Proposed tolls unbalanced solution

One definition of ‘balanced’ is an even distribution of elements that are equal or in correct proportions.
The opposite of ‘balanced’ is the plan the Louisville and Southern Indiana Bridges Authority approved last week in a proposal that would use electronic tolls to raise about $2.2 billion of the $4.1 billion needed to pay for the Ohio River Bridges Project. The plan isn’t set in stone, but it calls for tolls likely to be placed on the John F. Kennedy Bridge linking Jeffersonville and Louisville and the Sherman Minton Bridge connecting New Albany with Louisville. The George Rogers Clark Bridge connecting Clarksville and Louisville would have no tolls.
While Louisville would receive much of the benefits of having another bridge ‘ be it in the east end of Louisville to complete a necessary loop around the city, or downtown to ease traffic on the Kennedy, or both ‘ it seems as though it’s Hoosiers who will likely be footing more than its share of the bill. The bridge(s) may carry traffic both ways, but you can bet your EZPass a lot of the funding is going only one direction.
Multiple traffic studies have shown the largest volume of traffic on the Kennedy Bridge is southbound weekdays between 6 and 9 a.m. and northbound weekdays between 3 and 6 p.m. If there were a way to check license plates during heavy drive times, it’d be a pretty safe bet a majority of those vehicles come from Indiana, likely workers going to and from work.
Want to take your family from Indiana to see a University of Louisville basketball game? Louisville Bats baseball? Kentucky State Fair? A concert at the KFC Yum! Center? Louisville Zoo? Louisville Science Center?
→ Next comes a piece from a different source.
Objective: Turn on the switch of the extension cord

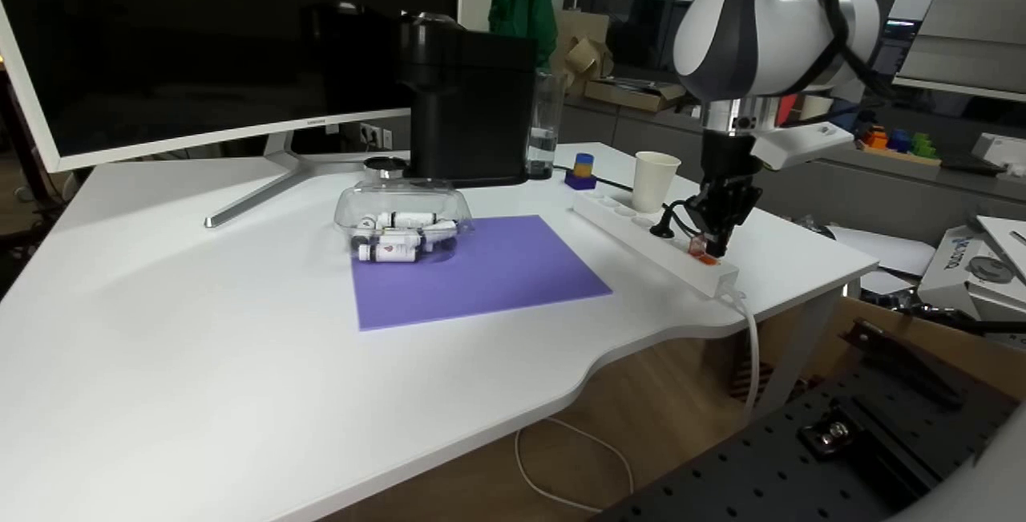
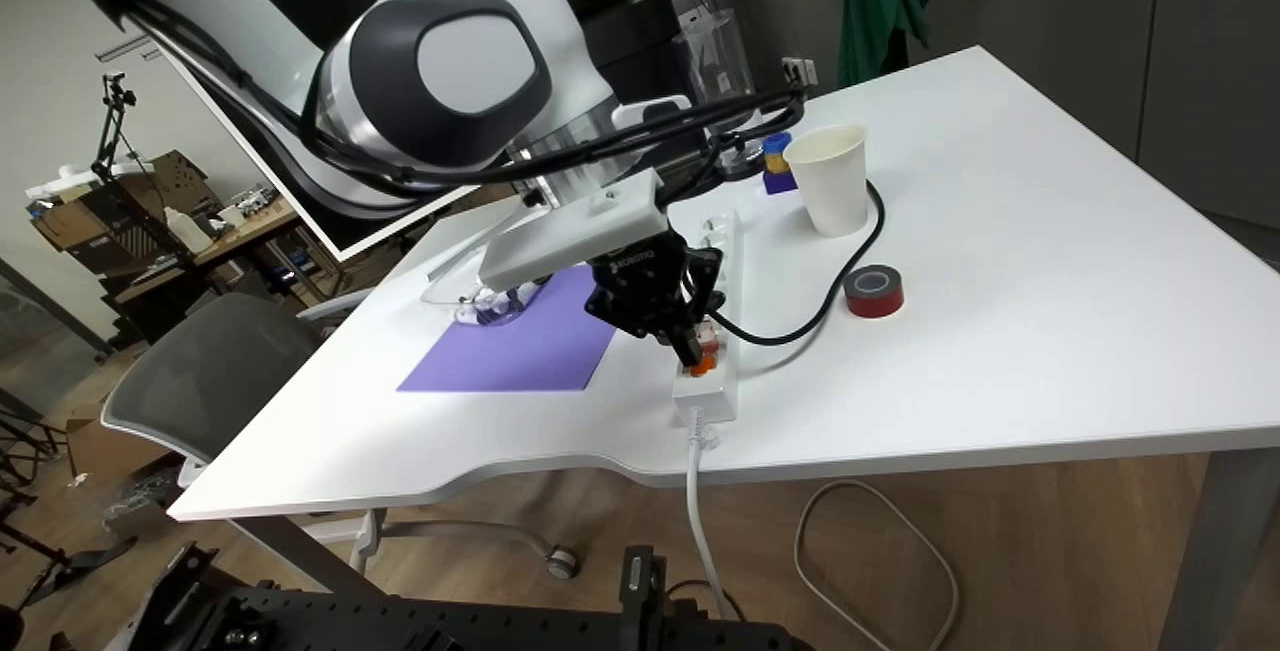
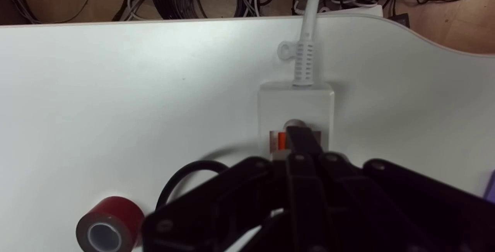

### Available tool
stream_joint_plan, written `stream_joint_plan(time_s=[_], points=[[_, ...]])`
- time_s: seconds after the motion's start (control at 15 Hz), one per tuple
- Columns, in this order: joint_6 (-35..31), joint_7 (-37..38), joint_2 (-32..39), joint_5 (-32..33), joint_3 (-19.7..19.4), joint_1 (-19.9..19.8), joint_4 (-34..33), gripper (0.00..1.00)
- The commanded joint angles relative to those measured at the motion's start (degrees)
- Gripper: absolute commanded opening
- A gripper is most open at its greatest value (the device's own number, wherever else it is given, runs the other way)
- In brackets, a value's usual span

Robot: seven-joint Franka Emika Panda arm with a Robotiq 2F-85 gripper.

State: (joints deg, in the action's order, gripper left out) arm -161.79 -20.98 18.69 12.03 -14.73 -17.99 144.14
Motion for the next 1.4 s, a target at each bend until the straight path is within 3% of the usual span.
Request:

Actors Theatre or Kentucky Center for the Arts? How about the new Sprint Cup race at Kentucky Speedway? You’ll be paying a little extra to cross the Ohio River.
Typically, toll roads (or bridges) are built, then tolls applied. Why anyone would think it would be OK to place tolls on pre-existing bridges and roads is ludicrous. Hopefully, the idea will be squashed just like the one in April when the Federal Highway Administration rejected Pennsylvania’s request to toll Interstate 80 because the money raised would not be used exclusively for I-80. If that same kind of thinking is put in place locally, tolls raised on the two bridges here should only be used for those two bridges.
Hoosiers don’t want tolls. Hoosier business owners don’t want tolls. Let’s see if the Louisville and Southern Indiana Bridges Authority can find a balanced plan for paying for these needed bridges.